## Prompt
Transcribe all of the listing below in full.

## Collected material
+ + + + + + +

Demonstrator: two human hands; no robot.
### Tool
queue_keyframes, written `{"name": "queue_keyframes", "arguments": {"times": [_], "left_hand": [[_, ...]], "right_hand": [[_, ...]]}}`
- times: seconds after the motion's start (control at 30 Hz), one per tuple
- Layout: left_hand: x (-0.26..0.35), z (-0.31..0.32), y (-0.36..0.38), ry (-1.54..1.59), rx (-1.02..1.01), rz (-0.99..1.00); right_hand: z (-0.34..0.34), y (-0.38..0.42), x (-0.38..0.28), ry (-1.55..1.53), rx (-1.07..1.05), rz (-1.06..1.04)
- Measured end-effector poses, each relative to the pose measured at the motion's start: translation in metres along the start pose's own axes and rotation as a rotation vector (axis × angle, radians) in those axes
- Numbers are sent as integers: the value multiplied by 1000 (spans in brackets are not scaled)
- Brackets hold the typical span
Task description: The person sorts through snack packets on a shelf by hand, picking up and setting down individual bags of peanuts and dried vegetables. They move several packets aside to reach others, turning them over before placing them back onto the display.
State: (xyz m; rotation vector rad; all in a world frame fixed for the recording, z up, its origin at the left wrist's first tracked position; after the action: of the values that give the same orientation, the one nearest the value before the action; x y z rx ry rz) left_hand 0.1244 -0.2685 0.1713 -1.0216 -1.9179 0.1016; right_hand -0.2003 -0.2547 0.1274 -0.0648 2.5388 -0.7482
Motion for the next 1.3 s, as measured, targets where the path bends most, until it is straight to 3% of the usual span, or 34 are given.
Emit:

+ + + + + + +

## Answer to the problem
Demonstrator: two human hands; no robot.
### Tool
queue_keyframes, written `{"name": "queue_keyframes", "arguments": {"times": [_], "left_hand": [[_, ...]], "right_hand": [[_, ...]]}}`
- times: seconds after the motion's start (control at 30 Hz), one per tuple
- Layout: left_hand: x (-0.26..0.35), z (-0.31..0.32), y (-0.36..0.38), ry (-1.54..1.59), rx (-1.02..1.01), rz (-0.99..1.00); right_hand: z (-0.34..0.34), y (-0.38..0.42), x (-0.38..0.28), ry (-1.55..1.53), rx (-1.07..1.05), rz (-1.06..1.04)
- Measured end-effector poses, each relative to the pose measured at the motion's start: translation in metres along the start pose's own axes and rotation as a rotation vector (axis × angle, radians) in those axes
- Numbers are sent as integers: the value multiplied by 1000 (spans in brackets are not scaled)
- Brackets hold the typical span
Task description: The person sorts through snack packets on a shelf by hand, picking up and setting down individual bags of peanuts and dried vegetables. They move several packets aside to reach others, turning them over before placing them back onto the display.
State: (xyz m; rotation vector rad; all in a world frame fixed for the recording, z up, its origin at the left wrist's first tracked position; after the action: of the values that give the same orientation, the one nearest the value before the action; x y z rx ry rz) left_hand 0.1244 -0.2685 0.1713 -1.0216 -1.9179 0.1016; right_hand -0.2003 -0.2547 0.1274 -0.0648 2.5388 -0.7482
Motion for the next 1.3 s, as measured, targets where the path bends most, until it is straight to 3% of the usual span, or 34 are given.
Emit:

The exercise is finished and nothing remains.